Fraksi Golkar Respons Putusan MK Soal Pemilu Terpisah, Pertanyakan Dua Hal Prinsip

JurnalPatroliNews – Jakarta – Fraksi Partai Golkar di DPR RI merespons keputusan Mahkamah Konstitusi (MK) terkait pemisahan jadwal Pemilu nasional dan Pemilu daerah yang mulai berlaku pada 2029. Keputusan ini tertuang dalam Putusan MK Nomor 135/PUU-XXII/2024, yang menyatakan bahwa Pemilu Presiden, DPR, dan DPD akan dilaksanakan terpisah dari pemilihan DPRD dan Pilkada.

Ketua Fraksi Golkar, Muhammad Sarmuji, mengajukan dua pertanyaan mendasar sebelum menyampaikan sikap fraksinya secara eksplisit.

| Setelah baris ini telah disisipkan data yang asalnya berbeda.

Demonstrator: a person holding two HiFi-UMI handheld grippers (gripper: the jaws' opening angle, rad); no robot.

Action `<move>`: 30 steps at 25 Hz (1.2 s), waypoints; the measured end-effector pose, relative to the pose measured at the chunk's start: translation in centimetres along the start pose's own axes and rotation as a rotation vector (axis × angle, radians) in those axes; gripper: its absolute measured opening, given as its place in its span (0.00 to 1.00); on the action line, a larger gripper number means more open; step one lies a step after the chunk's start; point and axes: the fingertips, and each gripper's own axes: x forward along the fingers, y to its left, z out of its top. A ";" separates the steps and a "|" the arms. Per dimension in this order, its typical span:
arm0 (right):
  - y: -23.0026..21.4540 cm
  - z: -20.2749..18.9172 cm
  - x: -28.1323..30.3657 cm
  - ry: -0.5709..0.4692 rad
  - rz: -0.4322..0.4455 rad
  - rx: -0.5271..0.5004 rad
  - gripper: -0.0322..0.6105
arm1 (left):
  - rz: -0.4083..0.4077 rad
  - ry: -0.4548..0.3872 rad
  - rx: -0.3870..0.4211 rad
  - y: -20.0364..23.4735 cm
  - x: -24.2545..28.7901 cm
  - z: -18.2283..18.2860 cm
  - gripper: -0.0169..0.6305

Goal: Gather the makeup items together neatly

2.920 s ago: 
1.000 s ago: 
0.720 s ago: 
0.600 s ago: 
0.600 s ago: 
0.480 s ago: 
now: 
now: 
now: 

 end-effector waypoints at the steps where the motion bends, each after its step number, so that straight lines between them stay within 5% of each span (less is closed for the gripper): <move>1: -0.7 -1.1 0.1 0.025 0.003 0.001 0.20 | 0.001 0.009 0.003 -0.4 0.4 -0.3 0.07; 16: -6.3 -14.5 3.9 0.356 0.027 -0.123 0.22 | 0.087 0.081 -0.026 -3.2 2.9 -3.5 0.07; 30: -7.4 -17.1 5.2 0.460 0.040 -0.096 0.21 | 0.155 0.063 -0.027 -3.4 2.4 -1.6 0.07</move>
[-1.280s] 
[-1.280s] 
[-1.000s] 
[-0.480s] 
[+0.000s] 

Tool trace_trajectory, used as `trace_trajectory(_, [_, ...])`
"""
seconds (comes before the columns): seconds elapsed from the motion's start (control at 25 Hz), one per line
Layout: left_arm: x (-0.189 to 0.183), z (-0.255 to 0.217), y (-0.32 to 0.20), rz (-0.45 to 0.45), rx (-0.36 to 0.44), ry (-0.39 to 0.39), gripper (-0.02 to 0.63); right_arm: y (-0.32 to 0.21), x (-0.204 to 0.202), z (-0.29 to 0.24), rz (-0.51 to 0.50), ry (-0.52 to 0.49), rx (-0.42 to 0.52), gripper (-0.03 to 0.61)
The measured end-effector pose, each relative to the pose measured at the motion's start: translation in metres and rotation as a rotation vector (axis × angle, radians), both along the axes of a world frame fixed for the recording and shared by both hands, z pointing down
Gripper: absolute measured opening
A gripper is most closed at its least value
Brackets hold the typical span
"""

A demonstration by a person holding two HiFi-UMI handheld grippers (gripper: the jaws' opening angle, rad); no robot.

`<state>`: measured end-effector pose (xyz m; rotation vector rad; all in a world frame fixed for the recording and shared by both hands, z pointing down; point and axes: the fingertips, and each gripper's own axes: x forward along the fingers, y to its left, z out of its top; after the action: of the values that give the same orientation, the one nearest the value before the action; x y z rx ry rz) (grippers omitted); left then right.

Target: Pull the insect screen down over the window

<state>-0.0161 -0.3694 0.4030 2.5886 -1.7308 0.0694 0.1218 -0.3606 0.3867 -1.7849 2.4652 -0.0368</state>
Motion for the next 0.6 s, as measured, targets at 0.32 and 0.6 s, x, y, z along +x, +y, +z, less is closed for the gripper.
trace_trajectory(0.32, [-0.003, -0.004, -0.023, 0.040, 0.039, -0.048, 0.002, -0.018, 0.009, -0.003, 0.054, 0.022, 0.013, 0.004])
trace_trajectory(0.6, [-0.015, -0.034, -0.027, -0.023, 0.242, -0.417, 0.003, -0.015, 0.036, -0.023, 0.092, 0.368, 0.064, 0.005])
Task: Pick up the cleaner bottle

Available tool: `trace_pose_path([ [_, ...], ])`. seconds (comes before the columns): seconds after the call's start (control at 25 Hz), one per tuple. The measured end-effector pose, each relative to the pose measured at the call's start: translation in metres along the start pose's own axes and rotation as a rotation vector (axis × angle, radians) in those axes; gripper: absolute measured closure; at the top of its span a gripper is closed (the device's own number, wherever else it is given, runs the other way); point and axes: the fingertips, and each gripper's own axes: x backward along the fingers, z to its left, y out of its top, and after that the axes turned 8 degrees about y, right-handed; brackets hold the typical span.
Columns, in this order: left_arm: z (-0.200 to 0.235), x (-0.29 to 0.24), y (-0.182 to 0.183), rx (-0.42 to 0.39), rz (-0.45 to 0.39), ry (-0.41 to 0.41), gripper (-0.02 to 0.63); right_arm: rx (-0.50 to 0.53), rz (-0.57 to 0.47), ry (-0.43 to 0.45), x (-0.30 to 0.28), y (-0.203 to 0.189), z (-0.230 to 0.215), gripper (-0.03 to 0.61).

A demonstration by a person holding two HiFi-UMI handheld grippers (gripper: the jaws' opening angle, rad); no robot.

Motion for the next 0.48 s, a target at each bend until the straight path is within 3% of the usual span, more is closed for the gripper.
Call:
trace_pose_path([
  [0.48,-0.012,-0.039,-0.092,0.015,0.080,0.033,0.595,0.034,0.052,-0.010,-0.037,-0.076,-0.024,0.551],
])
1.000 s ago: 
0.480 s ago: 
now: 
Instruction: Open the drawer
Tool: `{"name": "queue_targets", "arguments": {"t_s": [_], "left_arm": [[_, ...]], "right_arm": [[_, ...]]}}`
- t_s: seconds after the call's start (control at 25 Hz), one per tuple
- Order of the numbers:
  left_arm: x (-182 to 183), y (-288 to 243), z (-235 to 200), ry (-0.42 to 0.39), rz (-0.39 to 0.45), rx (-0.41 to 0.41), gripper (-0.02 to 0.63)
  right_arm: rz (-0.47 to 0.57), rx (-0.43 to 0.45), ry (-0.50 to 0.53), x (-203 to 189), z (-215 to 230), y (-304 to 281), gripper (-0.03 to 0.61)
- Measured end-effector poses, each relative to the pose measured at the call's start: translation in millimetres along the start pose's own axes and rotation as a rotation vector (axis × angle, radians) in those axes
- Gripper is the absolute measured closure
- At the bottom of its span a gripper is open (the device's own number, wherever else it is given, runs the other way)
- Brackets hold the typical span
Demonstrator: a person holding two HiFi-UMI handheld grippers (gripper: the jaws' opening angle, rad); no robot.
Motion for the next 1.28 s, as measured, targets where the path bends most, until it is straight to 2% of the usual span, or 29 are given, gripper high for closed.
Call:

“Pertama, apakah kita masih berpegang bahwa putusan MK bersifat final dan wajib dilaksanakan? Kedua, apakah kita masih mengakui MK sebagai satu-satunya lembaga yang berwenang menafsirkan konstitusi dan menentukan konstitusionalitas suatu norma?” ujarnya kepada wartawan pada Selasa, 1 Juli 2025.

Sarmuji tidak secara langsung menyatakan apakah Partai Golkar akan mendukung atau menolak keputusan MK. Namun ia menegaskan bahwa jika kedua prinsip tersebut masih diakui, maka secara logis tak ada pilihan lain selain menerima putusan MK.

“Jika kita tetap mengakui dua prinsip dasar itu, maka sulit untuk tidak mengikuti hasil putusan,” lanjut politisi yang juga menjabat Sekjen DPP Partai Golkar tersebut.

Sikap Golkar ini berbeda dari Partai NasDem yang sebelumnya menyatakan penolakan terbuka terhadap putusan MK. Perwakilan Majelis Tinggi NasDem, Lestari Moerdijat, menyatakan bahwa putusan MK yang memisahkan pemilu nasional dan daerah melanggar amanat konstitusi.

Ia menyoroti bahwa jeda 2,5 tahun antara pelaksanaan Pemilu nasional dan Pilkada serta pemilihan DPRD bertentangan dengan Pasal 22E ayat (1) UUD 1945, yang mengamanatkan penyelenggaraan Pemilu setiap lima tahun sekali.

“Pemilu kepala daerah dan DPRD jelas termasuk dalam rezim Pemilu sebagaimana disebutkan dalam konstitusi dan ditegaskan kembali oleh Putusan MK Nomor 95/PUU-XX/2022,” ujar Lestari dalam pernyataannya di NasDem Tower pada 30 Juni 2025.

Ia menilai bahwa MK telah bertindak melampaui kewenangannya dengan mengubah substansi norma konstitusional, padahal tugas MK hanyalah menafsirkan, bukan membuat norma baru.

“MK sebagai penjaga konstitusi seharusnya tidak membuat putusan yang berpotensi mencederai prinsip Pemilu lima tahunan. Putusan ini berisiko menjadi preseden buruk bagi demokrasi konstitusional kita,” tutup Lestari.